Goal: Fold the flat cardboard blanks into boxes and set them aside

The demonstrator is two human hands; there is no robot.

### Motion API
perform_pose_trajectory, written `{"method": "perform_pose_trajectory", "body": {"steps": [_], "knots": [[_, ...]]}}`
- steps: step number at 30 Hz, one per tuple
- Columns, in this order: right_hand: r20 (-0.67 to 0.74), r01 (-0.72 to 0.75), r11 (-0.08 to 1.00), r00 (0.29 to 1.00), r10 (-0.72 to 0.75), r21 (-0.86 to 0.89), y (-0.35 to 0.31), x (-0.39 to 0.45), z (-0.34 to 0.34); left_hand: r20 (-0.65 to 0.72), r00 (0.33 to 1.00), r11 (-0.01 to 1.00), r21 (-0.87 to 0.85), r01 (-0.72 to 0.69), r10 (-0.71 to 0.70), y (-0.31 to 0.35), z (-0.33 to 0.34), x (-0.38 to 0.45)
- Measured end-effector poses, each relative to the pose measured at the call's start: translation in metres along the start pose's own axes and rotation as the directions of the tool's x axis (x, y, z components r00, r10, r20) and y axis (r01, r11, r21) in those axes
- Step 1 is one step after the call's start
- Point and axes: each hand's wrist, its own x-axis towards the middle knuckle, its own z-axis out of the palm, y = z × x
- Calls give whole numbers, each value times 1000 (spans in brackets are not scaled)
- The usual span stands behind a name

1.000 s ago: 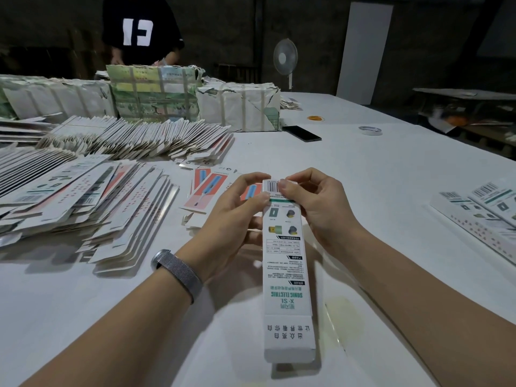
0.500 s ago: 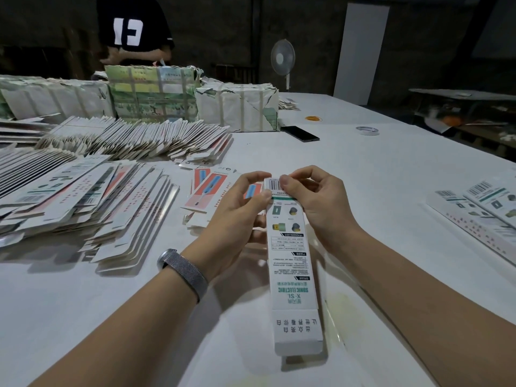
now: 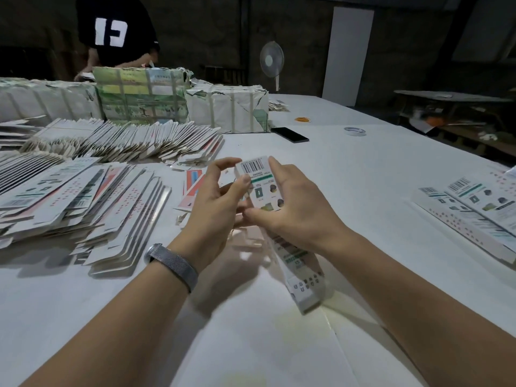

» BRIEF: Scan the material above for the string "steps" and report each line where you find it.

» OUTPUT OF THE TASK:
perform_pose_trajectory, written `{"method": "perform_pose_trajectory", "body": {"steps": [_], "knots": [[_, ...]]}}`
- steps: step number at 30 Hz, one per tuple

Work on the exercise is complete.